Extinct genus of reptiles

Ogmodirus is an extinct genus of plesiosaur found in the Cenomanian-Turonian (Late Cretaceous) Greenhorn Limestone of Kansas. The type species, Ogmodirus martini, was named by Samuel Wendell Williston and Roy Lee Moodie in 1913.

==Discovery and naming==
The holotype, KUVP 441, consists of a pelvic girdle, limb elements, and more than fifty cervical (neck) vertebrae from a juvenile discovered in Cloud County, Kansas by C. Boyce in 1909. KUVP 441 was named as Ogmodirus martini by Williston & Moodie (1913) and the specific name was emended to martinii by Moodie (1916), but the original name takes precedence. The holotype was described in detail by Williston & Moodie (1917).

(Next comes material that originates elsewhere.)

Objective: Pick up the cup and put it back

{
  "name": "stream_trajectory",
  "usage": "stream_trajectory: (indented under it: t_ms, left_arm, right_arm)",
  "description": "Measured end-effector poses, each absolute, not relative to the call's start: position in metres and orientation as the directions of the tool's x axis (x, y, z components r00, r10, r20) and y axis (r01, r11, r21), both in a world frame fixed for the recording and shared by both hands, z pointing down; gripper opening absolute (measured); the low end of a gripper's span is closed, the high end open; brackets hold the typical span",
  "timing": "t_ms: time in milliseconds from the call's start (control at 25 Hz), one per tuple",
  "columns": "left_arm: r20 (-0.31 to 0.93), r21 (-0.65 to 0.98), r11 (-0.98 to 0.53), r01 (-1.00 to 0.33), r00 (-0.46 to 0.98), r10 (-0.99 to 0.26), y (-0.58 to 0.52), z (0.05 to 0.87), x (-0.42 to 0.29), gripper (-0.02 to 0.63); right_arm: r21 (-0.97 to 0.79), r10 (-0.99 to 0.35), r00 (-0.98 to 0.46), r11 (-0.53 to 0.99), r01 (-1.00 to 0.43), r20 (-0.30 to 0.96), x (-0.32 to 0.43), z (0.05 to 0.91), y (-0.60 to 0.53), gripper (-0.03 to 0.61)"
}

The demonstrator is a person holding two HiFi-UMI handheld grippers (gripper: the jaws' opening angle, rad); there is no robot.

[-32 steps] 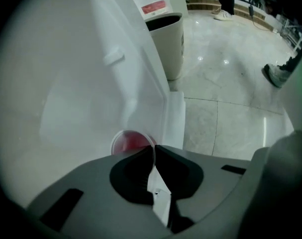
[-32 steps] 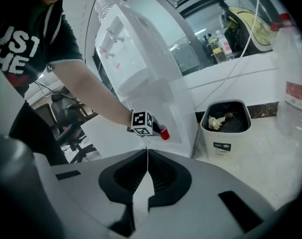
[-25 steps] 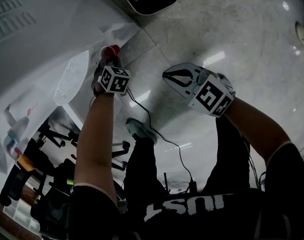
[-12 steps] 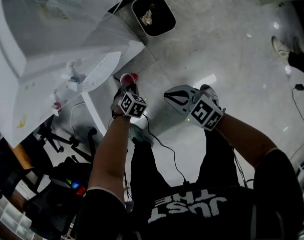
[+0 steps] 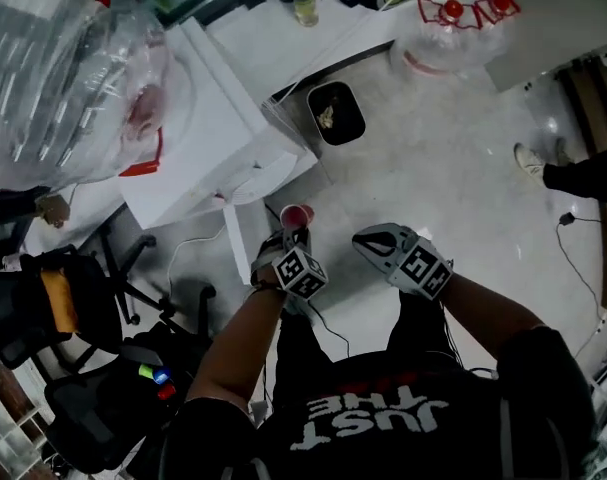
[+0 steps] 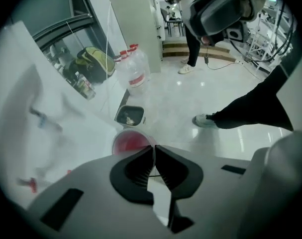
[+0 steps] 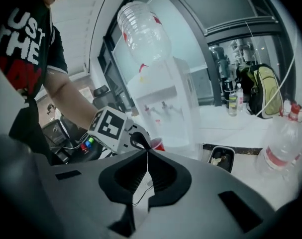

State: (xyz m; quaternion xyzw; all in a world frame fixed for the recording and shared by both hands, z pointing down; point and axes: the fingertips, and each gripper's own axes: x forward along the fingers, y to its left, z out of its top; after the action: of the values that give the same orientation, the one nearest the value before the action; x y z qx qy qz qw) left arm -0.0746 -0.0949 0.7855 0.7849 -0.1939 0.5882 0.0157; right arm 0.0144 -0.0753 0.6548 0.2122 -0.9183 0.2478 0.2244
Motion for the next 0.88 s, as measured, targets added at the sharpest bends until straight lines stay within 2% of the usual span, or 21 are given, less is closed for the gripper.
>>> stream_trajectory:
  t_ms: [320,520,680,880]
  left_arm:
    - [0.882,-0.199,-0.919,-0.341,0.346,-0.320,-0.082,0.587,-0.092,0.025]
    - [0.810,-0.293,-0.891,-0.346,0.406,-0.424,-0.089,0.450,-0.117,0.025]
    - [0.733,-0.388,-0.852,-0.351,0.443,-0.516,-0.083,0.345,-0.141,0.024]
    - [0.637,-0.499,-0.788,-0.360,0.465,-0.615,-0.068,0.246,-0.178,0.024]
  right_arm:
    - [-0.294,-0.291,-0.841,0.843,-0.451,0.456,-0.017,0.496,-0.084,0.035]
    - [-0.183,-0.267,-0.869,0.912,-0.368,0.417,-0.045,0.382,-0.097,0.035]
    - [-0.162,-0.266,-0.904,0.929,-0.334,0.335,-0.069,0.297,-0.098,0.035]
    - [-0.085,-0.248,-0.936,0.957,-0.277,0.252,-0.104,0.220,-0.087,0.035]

A second species, Ogmodirus ischiadicus (based on specimen KUVP 434), was initially placed within its own genus, Thalassiosaurus, and has since been referred to Styxosaurus. It was placed in Ogmodirus by Williston & Moodie (1917).

==Classification==
According to Welles (1962), Ogmodirus martini may be member of the Elasmosauridae, a group of marine animals related to Elasmosaurus, but the condition of the fossils discovered to date means the genus is dubious beyond Plesiosauria. Sepkoski (2002) assigned Ogmodirus to the Plesiosauria.